About this task: In the material below, find every line with "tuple" and pull it out.
──────
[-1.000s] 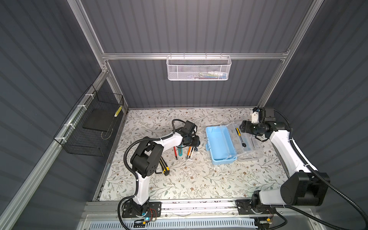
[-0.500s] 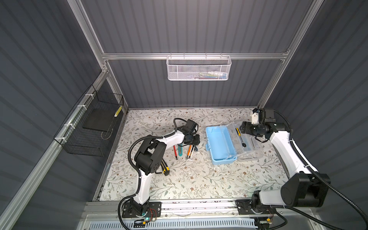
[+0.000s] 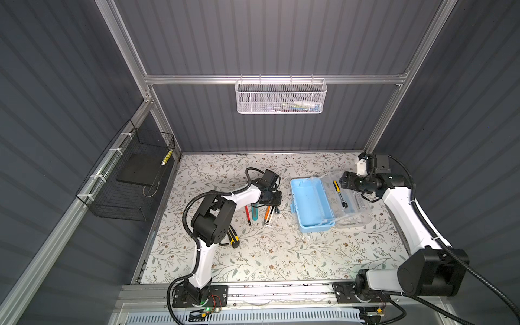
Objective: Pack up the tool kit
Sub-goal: 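Grasp the red-black handled ratchet with the left gripper and lift it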
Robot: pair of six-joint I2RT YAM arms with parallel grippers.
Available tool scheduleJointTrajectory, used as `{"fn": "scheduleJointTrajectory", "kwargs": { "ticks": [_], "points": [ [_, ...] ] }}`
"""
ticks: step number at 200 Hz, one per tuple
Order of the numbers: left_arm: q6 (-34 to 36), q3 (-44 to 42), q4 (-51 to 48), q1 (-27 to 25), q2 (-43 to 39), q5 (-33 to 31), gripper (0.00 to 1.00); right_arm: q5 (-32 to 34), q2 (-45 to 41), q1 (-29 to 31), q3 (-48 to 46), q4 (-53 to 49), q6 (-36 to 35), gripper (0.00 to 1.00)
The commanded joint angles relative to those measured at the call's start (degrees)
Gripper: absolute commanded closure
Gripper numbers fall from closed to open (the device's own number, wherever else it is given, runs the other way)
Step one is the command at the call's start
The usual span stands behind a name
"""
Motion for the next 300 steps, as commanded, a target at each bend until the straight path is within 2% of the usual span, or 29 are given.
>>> {"fn": "scheduleJointTrajectory", "kwargs": {
  "ticks": [1, 56, 98, 147, 211, 220, 271, 300],
  "points": [
    [0.7, 0.6, -0.9, -0.4, 1.6, 0.4, 0.69, 0.3, -0.6, 0.1, -0.3, -1.1, -0.2, 0.23],
    [1.1, 0.9, -1.0, -0.4, 2.5, -0.2, 0.73, 0.7, -1.0, 0.1, -0.5, -1.1, -0.6, 0.22],
    [0.8, 0.6, 0.3, -0.4, 1.9, 1.5, 0.9, 0.4, -1.0, 0.1, -0.6, -1.0, -0.2, 0.22],
    [-2.0, -0.4, 5.1, -0.4, -0.7, 5.6, 1.0, -3.1, -1.6, 0.1, -1.3, -0.3, 2.4, 0.3],
    [-5.0, -2.3, 10.4, -0.5, -7.9, 7.7, 1.0, -12.5, -4.2, 1.6, -6.4, 7.1, 11.5, 0.33],
    [-5.5, -2.3, 11.1, -0.6, -9.1, 8.0, 1.0, -15.8, -4.2, 2.6, -7.0, 8.5, 12.4, 0.33],
    [-6.7, -2.3, 14.7, -2.7, -12.1, 9.5, 1.0, -19.1, 0.0, 9.8, -6.8, 14.0, 16.2, 0.32],
    [-7.9, -2.3, 17.5, -3.8, -12.2, 13.2, 1.0, -20.7, 2.2, 12.8, -6.8, 18.7, 18.0, 0.32]
  ]
}}
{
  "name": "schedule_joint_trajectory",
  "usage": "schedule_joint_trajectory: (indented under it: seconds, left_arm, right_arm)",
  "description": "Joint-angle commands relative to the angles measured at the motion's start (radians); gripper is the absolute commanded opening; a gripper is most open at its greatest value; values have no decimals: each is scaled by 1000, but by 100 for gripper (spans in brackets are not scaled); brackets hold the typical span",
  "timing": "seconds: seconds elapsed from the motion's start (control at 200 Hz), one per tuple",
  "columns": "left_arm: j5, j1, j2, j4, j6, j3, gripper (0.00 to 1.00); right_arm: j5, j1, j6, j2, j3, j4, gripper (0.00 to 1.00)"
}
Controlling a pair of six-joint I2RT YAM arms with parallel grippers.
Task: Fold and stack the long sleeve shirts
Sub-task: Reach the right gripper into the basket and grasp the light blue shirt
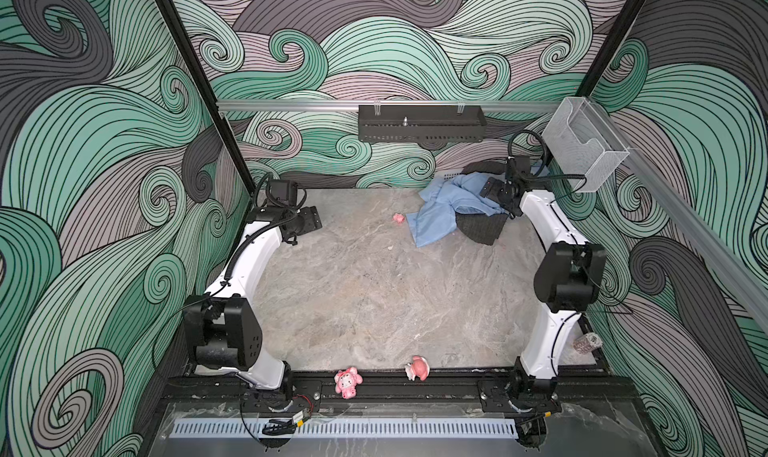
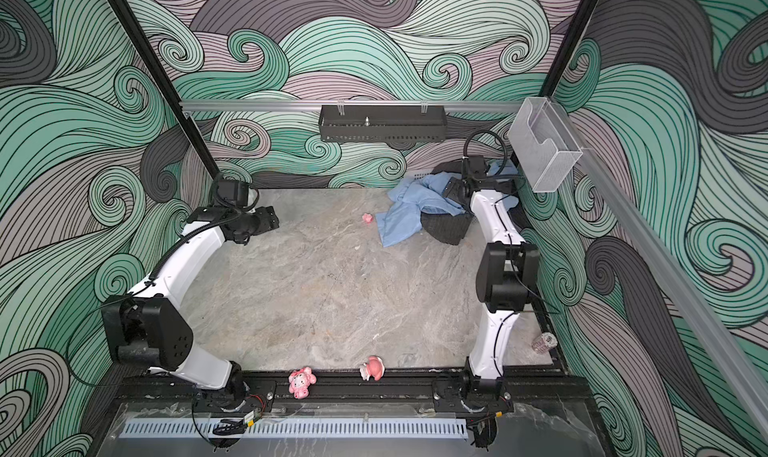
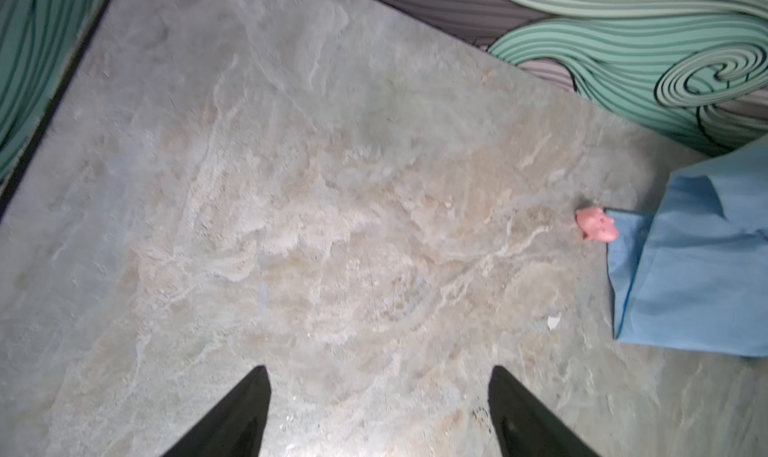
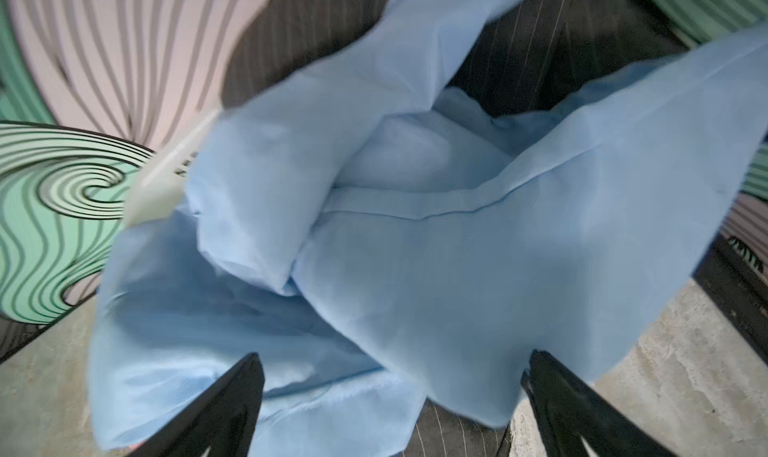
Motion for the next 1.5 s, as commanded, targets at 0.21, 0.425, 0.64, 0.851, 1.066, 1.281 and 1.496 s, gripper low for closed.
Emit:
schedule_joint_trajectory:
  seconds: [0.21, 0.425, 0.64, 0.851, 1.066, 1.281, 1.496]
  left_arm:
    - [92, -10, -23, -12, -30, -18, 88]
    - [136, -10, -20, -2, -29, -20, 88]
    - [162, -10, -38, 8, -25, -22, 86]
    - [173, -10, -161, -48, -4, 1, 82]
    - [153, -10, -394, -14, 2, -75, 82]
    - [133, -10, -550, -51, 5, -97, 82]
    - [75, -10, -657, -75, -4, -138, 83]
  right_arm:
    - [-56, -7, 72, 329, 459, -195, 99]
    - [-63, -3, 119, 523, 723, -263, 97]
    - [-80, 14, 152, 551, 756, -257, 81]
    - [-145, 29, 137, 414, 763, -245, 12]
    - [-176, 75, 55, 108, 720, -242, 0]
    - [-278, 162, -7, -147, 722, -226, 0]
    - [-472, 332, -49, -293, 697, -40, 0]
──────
Output of the task:
ticks: step number at 200 Hz, one per tuple
  "timing": "seconds: seconds elapsed from the motion's start (control at 200 Hz), one per tuple",

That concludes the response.